§ TRY IT
Only the lines containing "pairs" belong in the answer; find them in the material below.

↓↓↓

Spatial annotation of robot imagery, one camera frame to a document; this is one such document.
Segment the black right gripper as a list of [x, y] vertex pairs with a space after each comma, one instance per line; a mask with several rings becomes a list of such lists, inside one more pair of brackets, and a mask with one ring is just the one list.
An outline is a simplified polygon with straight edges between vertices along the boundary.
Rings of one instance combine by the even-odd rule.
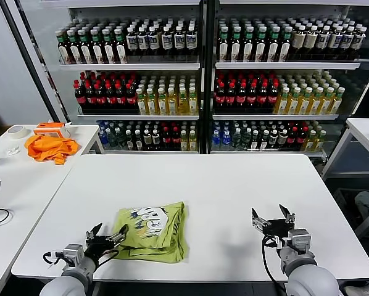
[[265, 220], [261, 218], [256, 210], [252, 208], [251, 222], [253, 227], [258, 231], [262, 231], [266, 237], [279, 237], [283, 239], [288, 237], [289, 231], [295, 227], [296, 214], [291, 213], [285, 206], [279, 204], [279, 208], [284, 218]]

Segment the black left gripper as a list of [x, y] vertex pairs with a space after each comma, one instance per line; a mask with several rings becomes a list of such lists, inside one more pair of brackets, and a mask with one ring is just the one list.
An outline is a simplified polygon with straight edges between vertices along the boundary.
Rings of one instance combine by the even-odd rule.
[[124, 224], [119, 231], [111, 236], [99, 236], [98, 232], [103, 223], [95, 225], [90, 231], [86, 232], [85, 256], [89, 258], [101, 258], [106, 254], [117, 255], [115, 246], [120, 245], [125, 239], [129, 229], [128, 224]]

↑↑↑
↓↓↓

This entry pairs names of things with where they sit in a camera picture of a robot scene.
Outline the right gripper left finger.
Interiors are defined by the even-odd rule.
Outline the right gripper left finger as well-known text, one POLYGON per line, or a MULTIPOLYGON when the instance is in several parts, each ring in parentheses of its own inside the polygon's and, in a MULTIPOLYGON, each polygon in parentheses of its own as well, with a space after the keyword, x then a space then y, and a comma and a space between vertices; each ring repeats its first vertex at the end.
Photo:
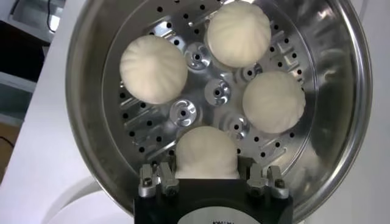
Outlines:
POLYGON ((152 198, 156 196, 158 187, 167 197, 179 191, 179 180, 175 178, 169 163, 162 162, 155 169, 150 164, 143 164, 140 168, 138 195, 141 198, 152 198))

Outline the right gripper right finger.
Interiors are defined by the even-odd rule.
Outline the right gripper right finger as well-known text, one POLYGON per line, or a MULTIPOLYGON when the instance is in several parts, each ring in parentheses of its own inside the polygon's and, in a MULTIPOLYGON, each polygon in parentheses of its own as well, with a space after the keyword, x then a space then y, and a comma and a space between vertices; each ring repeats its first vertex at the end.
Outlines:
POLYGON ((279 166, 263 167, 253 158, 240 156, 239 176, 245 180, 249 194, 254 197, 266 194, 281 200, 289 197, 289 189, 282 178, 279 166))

↑↑↑

§ RESPONSE TO THIS TASK
Segment the black right gripper as a list of [x, y] vertex pairs with a space after each comma, one instance per line; a mask with several rings becomes a list of such lists, inside one more pair of brackets, and a mask with one ring is just the one list.
Segment the black left gripper as a list of [x, y] vertex pairs with a space after each comma, one instance per line; a mask with several rings becomes a list of such lists, inside one more pair of brackets, and a mask with one ring is just the one list.
This entry pairs names of things with where they sit in a camera picture of a robot scene.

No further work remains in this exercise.